Problem requirements: Copy the complete listing that follows, letter for letter.

Record excerpts:

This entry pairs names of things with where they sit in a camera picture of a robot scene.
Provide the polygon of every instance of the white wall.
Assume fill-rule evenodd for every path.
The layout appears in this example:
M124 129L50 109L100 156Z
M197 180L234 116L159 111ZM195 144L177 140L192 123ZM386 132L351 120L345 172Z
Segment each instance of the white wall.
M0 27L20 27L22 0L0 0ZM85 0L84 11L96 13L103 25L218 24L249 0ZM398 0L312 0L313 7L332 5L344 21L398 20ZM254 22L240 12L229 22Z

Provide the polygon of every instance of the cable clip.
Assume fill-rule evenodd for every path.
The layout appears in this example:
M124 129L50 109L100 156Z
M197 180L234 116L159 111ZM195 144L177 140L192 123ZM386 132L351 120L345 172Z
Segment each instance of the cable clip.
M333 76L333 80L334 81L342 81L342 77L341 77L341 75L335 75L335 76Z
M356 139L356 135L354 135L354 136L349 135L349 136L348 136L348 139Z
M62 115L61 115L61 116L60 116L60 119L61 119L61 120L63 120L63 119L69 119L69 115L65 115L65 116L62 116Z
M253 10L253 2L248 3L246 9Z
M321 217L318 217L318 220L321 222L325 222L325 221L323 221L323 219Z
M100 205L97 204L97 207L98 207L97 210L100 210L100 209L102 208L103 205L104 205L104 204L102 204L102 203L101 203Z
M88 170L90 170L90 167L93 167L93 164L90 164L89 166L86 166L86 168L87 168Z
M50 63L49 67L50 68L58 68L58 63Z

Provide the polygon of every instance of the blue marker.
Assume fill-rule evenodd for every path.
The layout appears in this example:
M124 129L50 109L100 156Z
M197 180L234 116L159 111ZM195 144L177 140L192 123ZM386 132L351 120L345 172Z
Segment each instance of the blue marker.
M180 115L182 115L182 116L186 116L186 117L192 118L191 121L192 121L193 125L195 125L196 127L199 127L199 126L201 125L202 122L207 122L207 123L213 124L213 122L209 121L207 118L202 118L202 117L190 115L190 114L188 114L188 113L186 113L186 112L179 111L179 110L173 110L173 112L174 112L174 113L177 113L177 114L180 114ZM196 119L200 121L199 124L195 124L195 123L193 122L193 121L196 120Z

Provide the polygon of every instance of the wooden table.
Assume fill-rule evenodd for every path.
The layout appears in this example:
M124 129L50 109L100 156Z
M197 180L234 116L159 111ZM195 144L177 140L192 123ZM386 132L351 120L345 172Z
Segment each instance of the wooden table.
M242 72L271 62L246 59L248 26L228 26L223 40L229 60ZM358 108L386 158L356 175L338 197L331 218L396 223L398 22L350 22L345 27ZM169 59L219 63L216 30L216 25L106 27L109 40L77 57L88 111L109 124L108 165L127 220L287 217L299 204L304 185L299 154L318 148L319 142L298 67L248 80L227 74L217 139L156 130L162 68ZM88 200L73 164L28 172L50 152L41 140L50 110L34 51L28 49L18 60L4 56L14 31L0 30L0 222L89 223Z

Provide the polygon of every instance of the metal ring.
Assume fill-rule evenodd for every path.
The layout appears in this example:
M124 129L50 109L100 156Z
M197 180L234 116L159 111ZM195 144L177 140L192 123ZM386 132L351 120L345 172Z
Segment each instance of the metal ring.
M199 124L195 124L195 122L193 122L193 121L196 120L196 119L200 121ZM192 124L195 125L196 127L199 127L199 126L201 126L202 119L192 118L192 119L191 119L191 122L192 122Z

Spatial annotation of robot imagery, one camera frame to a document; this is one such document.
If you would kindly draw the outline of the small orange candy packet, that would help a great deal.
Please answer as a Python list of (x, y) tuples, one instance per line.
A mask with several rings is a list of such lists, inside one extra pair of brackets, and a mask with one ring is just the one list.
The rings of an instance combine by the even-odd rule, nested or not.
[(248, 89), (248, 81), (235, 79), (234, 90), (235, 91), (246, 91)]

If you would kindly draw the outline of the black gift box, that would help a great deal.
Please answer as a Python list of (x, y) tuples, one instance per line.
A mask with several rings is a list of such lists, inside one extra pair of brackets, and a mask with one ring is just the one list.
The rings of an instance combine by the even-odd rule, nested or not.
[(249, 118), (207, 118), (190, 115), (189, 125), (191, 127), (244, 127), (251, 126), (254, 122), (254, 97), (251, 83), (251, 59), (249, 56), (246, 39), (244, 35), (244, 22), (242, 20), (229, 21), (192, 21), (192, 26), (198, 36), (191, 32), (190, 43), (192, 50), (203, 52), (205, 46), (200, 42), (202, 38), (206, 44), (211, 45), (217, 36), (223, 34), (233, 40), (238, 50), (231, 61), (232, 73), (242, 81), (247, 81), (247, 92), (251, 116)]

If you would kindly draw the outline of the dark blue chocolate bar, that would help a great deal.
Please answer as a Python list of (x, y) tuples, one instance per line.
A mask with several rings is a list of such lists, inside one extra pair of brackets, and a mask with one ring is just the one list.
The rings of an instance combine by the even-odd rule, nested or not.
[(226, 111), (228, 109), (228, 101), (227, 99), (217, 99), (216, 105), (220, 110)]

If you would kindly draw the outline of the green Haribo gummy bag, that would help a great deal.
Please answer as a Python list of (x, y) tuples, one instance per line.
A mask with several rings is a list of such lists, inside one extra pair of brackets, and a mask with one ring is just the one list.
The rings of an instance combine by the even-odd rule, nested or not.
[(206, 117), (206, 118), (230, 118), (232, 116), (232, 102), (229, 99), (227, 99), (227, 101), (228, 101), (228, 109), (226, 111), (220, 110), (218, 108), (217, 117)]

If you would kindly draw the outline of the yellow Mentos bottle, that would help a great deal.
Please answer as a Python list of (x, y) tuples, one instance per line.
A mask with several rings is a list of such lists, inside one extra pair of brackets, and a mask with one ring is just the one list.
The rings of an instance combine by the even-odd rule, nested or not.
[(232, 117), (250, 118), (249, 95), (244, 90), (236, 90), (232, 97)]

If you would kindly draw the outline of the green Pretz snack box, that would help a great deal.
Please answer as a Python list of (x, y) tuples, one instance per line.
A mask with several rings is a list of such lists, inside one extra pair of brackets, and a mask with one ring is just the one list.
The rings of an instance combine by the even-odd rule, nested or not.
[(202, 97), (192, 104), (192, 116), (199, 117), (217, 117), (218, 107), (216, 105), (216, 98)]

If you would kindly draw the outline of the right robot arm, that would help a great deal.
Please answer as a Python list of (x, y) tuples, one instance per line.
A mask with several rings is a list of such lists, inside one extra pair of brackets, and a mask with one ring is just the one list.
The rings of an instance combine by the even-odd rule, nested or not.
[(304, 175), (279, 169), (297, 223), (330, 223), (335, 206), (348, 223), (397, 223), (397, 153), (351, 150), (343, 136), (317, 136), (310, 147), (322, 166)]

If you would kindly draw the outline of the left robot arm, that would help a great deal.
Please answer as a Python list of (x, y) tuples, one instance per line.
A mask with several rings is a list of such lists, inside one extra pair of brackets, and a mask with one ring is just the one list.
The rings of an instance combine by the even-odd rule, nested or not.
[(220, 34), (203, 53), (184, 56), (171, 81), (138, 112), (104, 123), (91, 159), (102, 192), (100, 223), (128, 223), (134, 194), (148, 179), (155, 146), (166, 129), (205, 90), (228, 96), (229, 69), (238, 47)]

Exercise output:
This entry pairs names of things with where they sit in a camera picture of a robot scene.
Provide the polygon of every instance of the white wall.
Assume fill-rule evenodd for every path.
The layout appears in this example:
M124 129L50 109L100 156Z
M197 180L234 116L159 111ZM195 144L177 140L192 123ZM386 132L351 120L345 172Z
Segment each instance of the white wall.
M0 27L20 27L22 0L0 0ZM85 0L84 11L96 13L103 25L218 24L249 0ZM398 0L312 0L313 7L332 5L344 21L398 20ZM254 22L240 12L229 22Z

Provide the polygon of every instance of the cable clip.
Assume fill-rule evenodd for every path.
The layout appears in this example:
M124 129L50 109L100 156Z
M197 180L234 116L159 111ZM195 144L177 140L192 123ZM386 132L351 120L345 172Z
Segment each instance of the cable clip.
M333 76L333 80L334 81L342 81L342 77L341 77L341 75L335 75L335 76Z
M356 139L356 135L354 135L354 136L349 135L349 136L348 136L348 139Z
M62 115L61 115L61 116L60 116L60 119L61 119L61 120L63 120L63 119L69 119L69 115L65 115L65 116L62 116Z
M253 10L253 2L248 3L246 9Z
M321 217L318 217L318 220L321 222L325 222L325 221L323 221L323 219Z
M100 205L97 204L97 207L98 207L97 210L100 210L100 209L102 208L103 205L104 205L104 204L102 204L102 203L101 203Z
M88 170L90 170L90 167L93 167L93 164L90 164L89 166L86 166L86 168L87 168Z
M50 63L49 67L50 68L58 68L58 63Z

Provide the polygon of every instance of the blue marker.
Assume fill-rule evenodd for every path.
The layout appears in this example:
M124 129L50 109L100 156Z
M197 180L234 116L159 111ZM195 144L177 140L192 123ZM386 132L351 120L345 172Z
Segment each instance of the blue marker.
M180 115L182 115L182 116L186 116L186 117L192 118L191 121L192 121L193 125L195 125L196 127L199 127L199 126L201 125L202 122L207 122L207 123L213 124L213 122L209 121L207 118L202 118L202 117L190 115L190 114L188 114L188 113L186 113L186 112L179 111L179 110L173 110L173 112L174 112L174 113L177 113L177 114L180 114ZM196 119L200 121L199 124L195 124L195 123L193 122L193 121L196 120Z

Provide the polygon of every instance of the wooden table.
Assume fill-rule evenodd for every path.
The layout appears in this example:
M124 129L50 109L100 156Z
M197 180L234 116L159 111ZM195 144L177 140L192 123ZM386 132L351 120L345 172Z
Segment each instance of the wooden table.
M242 72L271 62L246 59L248 26L228 26L223 40L229 60ZM358 108L386 158L356 175L338 197L331 218L396 223L398 22L350 22L345 27ZM169 59L219 63L216 30L216 25L106 27L109 40L77 57L88 111L109 124L108 165L127 220L287 217L299 204L304 185L299 154L318 148L319 142L298 67L248 80L227 74L217 139L156 130L162 68ZM88 200L73 164L28 172L50 152L41 140L50 110L34 51L28 49L18 60L4 56L14 31L0 30L0 222L89 223Z

Provide the polygon of every instance of the metal ring.
Assume fill-rule evenodd for every path.
The layout appears in this example:
M124 129L50 109L100 156Z
M197 180L234 116L159 111ZM195 144L177 140L192 123ZM386 132L351 120L345 172Z
Segment each instance of the metal ring.
M199 124L195 124L195 122L193 122L193 121L196 120L196 119L200 121ZM192 124L195 125L196 127L199 127L199 126L201 126L202 119L192 118L192 119L191 119L191 122L192 122Z

Spatial annotation of robot imagery, one camera frame to a document; this is one such document.
If you would kindly draw the outline of the small orange candy packet, that would help a great deal.
Please answer as a Python list of (x, y) tuples, one instance per line.
A mask with several rings is a list of such lists, inside one extra pair of brackets, and a mask with one ring is just the one list.
The rings of an instance combine by the even-odd rule, nested or not.
[(248, 89), (248, 81), (235, 79), (234, 90), (235, 91), (246, 91)]

If you would kindly draw the outline of the black gift box, that would help a great deal.
Please answer as a Python list of (x, y) tuples, one instance per line.
A mask with several rings is a list of such lists, inside one extra pair of brackets, and a mask with one ring is just the one list.
The rings of an instance combine by the even-odd rule, nested or not.
[(249, 118), (207, 118), (190, 115), (189, 125), (191, 127), (244, 127), (251, 126), (254, 122), (254, 97), (251, 83), (251, 59), (249, 56), (246, 39), (244, 35), (244, 22), (242, 20), (229, 21), (192, 21), (192, 26), (198, 36), (191, 32), (190, 43), (192, 50), (203, 52), (205, 46), (200, 42), (202, 38), (206, 44), (211, 45), (217, 36), (223, 34), (233, 40), (238, 50), (231, 61), (232, 73), (242, 81), (247, 81), (247, 92), (251, 116)]

If you would kindly draw the outline of the dark blue chocolate bar, that would help a great deal.
Please answer as a Python list of (x, y) tuples, one instance per line.
A mask with several rings is a list of such lists, inside one extra pair of brackets, and a mask with one ring is just the one list.
The rings of an instance combine by the even-odd rule, nested or not.
[(226, 111), (228, 109), (228, 101), (227, 99), (217, 99), (216, 105), (220, 110)]

If you would kindly draw the outline of the green Haribo gummy bag, that would help a great deal.
Please answer as a Python list of (x, y) tuples, one instance per line.
A mask with several rings is a list of such lists, inside one extra pair of brackets, and a mask with one ring is just the one list.
The rings of an instance combine by the even-odd rule, nested or not.
[(206, 117), (206, 118), (230, 118), (232, 116), (232, 102), (229, 99), (227, 99), (227, 101), (228, 101), (228, 109), (226, 111), (220, 110), (218, 108), (217, 117)]

If you would kindly draw the outline of the yellow Mentos bottle, that would help a great deal.
Please answer as a Python list of (x, y) tuples, one instance per line.
A mask with several rings is a list of such lists, inside one extra pair of brackets, and a mask with one ring is just the one list.
The rings of an instance combine by the even-odd rule, nested or not.
[(232, 117), (250, 118), (249, 95), (244, 90), (236, 90), (232, 97)]

If you would kindly draw the outline of the green Pretz snack box, that would help a great deal.
Please answer as a Python list of (x, y) tuples, one instance per line.
A mask with several rings is a list of such lists, inside one extra pair of brackets, and a mask with one ring is just the one list.
The rings of an instance combine by the even-odd rule, nested or not.
[(202, 97), (192, 104), (192, 116), (199, 117), (217, 117), (218, 107), (216, 105), (216, 98)]

If you would kindly draw the outline of the right robot arm, that would help a great deal.
Please answer as a Python list of (x, y) tuples, one instance per line.
A mask with several rings is a list of such lists, inside one extra pair of brackets, and a mask with one ring is just the one list.
The rings of an instance combine by the even-odd rule, nested or not.
[(304, 175), (279, 169), (297, 223), (330, 223), (335, 206), (348, 223), (397, 223), (397, 153), (351, 150), (343, 136), (317, 136), (310, 147), (322, 166)]

If you would kindly draw the outline of the left robot arm, that would help a great deal.
Please answer as a Python list of (x, y) tuples, one instance per line.
A mask with several rings is a list of such lists, inside one extra pair of brackets, and a mask with one ring is just the one list.
The rings of an instance combine by the even-odd rule, nested or not.
[(220, 34), (203, 53), (184, 56), (171, 81), (138, 112), (104, 123), (91, 159), (102, 192), (100, 223), (128, 223), (134, 194), (148, 179), (155, 146), (166, 129), (205, 90), (228, 96), (229, 69), (238, 47)]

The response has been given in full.